To do.
The full listing is needed, transcribed word for word.

Data for review.
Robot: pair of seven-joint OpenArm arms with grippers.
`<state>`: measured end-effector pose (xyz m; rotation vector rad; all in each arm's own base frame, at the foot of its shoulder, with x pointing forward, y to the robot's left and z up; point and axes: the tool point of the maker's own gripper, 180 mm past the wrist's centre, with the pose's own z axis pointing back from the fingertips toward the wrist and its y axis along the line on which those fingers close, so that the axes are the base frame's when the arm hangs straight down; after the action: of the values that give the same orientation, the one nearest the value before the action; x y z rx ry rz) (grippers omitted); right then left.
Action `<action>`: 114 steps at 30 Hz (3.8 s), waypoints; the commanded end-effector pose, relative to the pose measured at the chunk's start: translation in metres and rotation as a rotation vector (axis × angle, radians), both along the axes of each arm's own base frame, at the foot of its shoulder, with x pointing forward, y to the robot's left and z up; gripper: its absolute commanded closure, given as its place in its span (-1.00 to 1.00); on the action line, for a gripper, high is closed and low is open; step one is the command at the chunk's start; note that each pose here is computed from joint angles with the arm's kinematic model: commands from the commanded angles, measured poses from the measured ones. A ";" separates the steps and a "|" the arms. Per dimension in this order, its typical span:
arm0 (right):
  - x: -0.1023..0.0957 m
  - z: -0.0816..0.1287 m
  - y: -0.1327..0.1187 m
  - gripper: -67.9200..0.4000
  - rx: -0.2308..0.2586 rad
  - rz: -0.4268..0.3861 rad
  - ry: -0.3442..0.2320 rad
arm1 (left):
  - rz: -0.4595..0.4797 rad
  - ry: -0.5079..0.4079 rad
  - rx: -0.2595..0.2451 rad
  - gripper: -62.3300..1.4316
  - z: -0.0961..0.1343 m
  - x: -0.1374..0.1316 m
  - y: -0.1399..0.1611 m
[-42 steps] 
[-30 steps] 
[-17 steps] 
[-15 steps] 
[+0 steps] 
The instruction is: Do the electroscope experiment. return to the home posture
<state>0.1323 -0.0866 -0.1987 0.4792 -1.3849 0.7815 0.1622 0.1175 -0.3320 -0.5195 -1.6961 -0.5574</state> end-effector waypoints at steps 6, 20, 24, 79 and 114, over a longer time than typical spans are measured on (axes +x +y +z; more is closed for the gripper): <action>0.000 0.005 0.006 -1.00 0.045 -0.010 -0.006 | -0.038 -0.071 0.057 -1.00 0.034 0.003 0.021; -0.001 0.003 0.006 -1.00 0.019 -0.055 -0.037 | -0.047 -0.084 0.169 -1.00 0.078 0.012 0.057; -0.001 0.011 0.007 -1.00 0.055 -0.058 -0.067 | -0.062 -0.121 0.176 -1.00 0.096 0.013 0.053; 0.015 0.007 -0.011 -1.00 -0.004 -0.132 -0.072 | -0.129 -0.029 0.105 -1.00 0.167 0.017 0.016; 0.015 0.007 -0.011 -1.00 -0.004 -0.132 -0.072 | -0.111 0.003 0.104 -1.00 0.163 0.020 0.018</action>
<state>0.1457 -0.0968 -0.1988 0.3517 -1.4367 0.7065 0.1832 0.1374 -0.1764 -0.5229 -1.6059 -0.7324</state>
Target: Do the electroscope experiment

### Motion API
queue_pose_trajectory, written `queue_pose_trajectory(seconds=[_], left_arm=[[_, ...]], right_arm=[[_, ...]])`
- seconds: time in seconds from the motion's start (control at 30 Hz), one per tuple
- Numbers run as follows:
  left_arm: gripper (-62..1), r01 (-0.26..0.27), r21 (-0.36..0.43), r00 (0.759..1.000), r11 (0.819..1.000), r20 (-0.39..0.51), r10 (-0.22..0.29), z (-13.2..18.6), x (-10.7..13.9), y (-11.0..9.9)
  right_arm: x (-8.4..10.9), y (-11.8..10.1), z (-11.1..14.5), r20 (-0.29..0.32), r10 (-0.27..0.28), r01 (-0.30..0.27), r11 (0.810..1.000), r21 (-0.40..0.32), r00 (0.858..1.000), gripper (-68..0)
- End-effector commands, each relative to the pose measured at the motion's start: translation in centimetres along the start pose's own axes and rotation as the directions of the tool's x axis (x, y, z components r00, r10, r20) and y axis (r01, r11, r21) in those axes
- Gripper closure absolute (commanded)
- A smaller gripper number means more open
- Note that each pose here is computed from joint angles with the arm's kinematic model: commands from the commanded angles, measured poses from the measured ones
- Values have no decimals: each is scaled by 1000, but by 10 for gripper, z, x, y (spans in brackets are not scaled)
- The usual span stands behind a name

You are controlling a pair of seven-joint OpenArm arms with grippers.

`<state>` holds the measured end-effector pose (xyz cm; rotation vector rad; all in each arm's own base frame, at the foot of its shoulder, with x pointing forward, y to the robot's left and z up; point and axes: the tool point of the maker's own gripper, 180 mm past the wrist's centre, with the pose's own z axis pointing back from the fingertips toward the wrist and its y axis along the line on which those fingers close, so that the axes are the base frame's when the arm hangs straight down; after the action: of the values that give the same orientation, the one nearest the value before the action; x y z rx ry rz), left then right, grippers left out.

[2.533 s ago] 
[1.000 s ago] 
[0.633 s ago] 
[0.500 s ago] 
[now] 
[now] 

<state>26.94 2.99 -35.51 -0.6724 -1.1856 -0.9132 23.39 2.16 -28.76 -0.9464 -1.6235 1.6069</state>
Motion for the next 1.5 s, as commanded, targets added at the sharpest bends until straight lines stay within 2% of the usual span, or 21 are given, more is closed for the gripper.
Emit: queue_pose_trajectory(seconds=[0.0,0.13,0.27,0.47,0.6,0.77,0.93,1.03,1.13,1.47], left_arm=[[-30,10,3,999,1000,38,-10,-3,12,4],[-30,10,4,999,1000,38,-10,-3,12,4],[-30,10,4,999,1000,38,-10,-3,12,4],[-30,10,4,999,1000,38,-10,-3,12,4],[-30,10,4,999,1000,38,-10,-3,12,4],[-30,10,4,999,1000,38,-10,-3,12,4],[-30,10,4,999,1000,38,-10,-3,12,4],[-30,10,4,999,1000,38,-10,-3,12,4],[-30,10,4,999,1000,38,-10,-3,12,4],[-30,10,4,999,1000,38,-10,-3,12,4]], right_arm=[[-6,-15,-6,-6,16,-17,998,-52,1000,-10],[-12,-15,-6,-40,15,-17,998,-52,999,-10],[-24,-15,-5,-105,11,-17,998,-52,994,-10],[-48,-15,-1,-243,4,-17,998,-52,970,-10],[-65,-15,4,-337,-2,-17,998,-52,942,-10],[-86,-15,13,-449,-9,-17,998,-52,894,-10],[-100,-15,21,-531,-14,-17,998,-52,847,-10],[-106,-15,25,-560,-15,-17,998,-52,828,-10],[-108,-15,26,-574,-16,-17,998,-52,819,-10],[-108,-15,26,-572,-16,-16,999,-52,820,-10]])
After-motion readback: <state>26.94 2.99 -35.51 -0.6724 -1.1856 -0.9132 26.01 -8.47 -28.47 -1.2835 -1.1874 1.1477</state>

Solution to this task.
Robot: pair of seven-joint OpenArm arms with grippers.
`<state>`: measured end-effector pose (xyz m; rotation vector rad; all in each arm's own base frame, at the foot of its shoulder, with x pointing forward, y to the robot's left and z up; point and axes: the tool point of the maker's own gripper, 180 mm past the wrist's centre, with the pose's own z axis pointing back from the fingertips toward the wrist and its y axis along the line on which those fingers close, so that the axes are the base frame's when the arm hangs straight down; after the action: of the values that give the same orientation, the one nearest the value before the action; x y z rx ry rz) (grippers omitted); right then left.
Action `<action>`: 114 steps at 30 Hz (3.8 s), waypoints; the commanded end-effector pose, relative to the pose measured at the chunk's start: translation in metres and rotation as a rotation vector (axis × angle, radians), both along the axes of each arm's own base frame, at the foot of its shoulder, with x pointing forward, y to the robot's left and z up; gripper: its absolute commanded closure, given as its place in its span (-1.00 to 1.00); on the action line, for a gripper, high is closed and low is open; step one is the command at the chunk's start; note that each pose here is computed from joint angles with the arm's kinematic model: commands from the commanded angles, measured poses from the measured ones. A ";" separates the steps and a "|" the arms. Per dimension in this order, its typical span:
arm0 (right):
  - x: -0.1023..0.0957 m
  - z: -0.0816..0.1287 m
  - y: -0.1327..0.1187 m
  - gripper: -67.9200..0.4000
  - rx: -0.2308..0.2586 rad
  - rz: -0.4268..0.3861 rad
  - ry: -0.3442..0.2320 rad
arm1 (left):
  - rz: -0.4595..0.4797 rad
  - ry: -0.5079..0.4079 rad
  - rx: -0.2595..0.2451 rad
  - gripper: -62.3300..1.4316
  - z: -0.0961..0.1343 m
  - x: -0.1374..0.1316 m
  - y: -0.1399..0.1611 m
[-42 steps] 
[-30 steps] 
[-17 steps] 
[-15 steps] 
[+0 steps] 
The instruction is: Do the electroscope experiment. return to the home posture
<state>0.1323 -0.0866 -0.1987 0.4792 -1.3849 0.7815 0.1622 0.1175 -0.3320 -0.5195 -1.6961 -0.5574</state> end-effector waypoints at steps 6, 20, 24, 79 and 114, over a longer time than typical spans are measured on (axes +x +y +z; more is closed for the gripper): <action>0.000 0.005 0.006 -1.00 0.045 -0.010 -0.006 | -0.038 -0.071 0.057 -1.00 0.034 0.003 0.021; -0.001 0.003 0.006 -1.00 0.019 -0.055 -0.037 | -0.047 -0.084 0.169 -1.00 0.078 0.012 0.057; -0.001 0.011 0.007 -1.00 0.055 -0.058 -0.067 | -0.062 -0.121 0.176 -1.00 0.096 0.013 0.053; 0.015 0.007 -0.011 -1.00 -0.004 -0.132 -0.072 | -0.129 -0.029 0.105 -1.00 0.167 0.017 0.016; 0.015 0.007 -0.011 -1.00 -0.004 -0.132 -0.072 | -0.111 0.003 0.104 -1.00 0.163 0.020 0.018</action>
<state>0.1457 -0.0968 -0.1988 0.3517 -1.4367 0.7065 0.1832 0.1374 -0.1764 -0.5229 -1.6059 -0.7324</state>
Target: Do the electroscope experiment

### Motion API
queue_pose_trajectory, written `queue_pose_trajectory(seconds=[_], left_arm=[[_, ...]], right_arm=[[_, ...]])`
- seconds: time in seconds from the motion's start (control at 30 Hz), one per tuple
- Numbers run as follows:
  left_arm: gripper (-62..1), r01 (-0.26..0.27), r21 (-0.36..0.43), r00 (0.759..1.000), r11 (0.819..1.000), r20 (-0.39..0.51), r10 (-0.22..0.29), z (-13.2..18.6), x (-10.7..13.9), y (-11.0..9.9)
  right_arm: x (-8.4..10.9), y (-11.8..10.1), z (-11.1..14.5), r20 (-0.29..0.32), r10 (-0.27..0.28), r01 (-0.30..0.27), r11 (0.810..1.000), r21 (-0.40..0.32), r00 (0.858..1.000), gripper (-68..0)
- End-effector commands, each relative to the pose measured at the motion's start: translation in centimetres along the start pose's own axes and rotation as the directions of the tool's x axis (x, y, z components r00, r10, r20) and y axis (r01, r11, r21) in those axes
- Gripper closure absolute (commanded)
- A smaller gripper number means more open
- Note that each pose here is computed from joint angles with the arm's kinematic model: commands from the commanded angles, measured poses from the measured ones
- Values have no decimals: each is scaled by 1000, but by 10 for gripper, z, x, y (spans in brackets are not scaled)
- The usual span stands behind a name

You are controlling a pair of seven-joint OpenArm arms with grippers.

`<state>` holds the measured end-effector pose (xyz cm; rotation vector rad; all in each arm's own base frame, at the foot of its shoulder, with x pointing forward, y to the robot's left and z up; point and axes: the tool point of the maker's own gripper, 180 mm past the wrist's centre, with the pose's own z axis pointing back from the fingertips toward the wrist and its y axis along the line on which those fingers close, so that the axes are the base frame's when the arm hangs straight down; after the action: of the values that give the same orientation, the one nearest the value before the action; x y z rx ry rz), left then right, grippers left out.

[2.533 s ago] 
[1.000 s ago] 
[0.633 s ago] 
[0.500 s ago] 
[now] 
[now] 

<state>26.94 2.99 -35.51 -0.6724 -1.1856 -0.9132 23.39 2.16 -28.76 -0.9464 -1.6235 1.6069</state>
Motion for the next 1.5 s, as commanded, targets added at the sharpest bends until straight lines stay within 2% of the usual span, or 21 are given, more is closed for the gripper.
Emit: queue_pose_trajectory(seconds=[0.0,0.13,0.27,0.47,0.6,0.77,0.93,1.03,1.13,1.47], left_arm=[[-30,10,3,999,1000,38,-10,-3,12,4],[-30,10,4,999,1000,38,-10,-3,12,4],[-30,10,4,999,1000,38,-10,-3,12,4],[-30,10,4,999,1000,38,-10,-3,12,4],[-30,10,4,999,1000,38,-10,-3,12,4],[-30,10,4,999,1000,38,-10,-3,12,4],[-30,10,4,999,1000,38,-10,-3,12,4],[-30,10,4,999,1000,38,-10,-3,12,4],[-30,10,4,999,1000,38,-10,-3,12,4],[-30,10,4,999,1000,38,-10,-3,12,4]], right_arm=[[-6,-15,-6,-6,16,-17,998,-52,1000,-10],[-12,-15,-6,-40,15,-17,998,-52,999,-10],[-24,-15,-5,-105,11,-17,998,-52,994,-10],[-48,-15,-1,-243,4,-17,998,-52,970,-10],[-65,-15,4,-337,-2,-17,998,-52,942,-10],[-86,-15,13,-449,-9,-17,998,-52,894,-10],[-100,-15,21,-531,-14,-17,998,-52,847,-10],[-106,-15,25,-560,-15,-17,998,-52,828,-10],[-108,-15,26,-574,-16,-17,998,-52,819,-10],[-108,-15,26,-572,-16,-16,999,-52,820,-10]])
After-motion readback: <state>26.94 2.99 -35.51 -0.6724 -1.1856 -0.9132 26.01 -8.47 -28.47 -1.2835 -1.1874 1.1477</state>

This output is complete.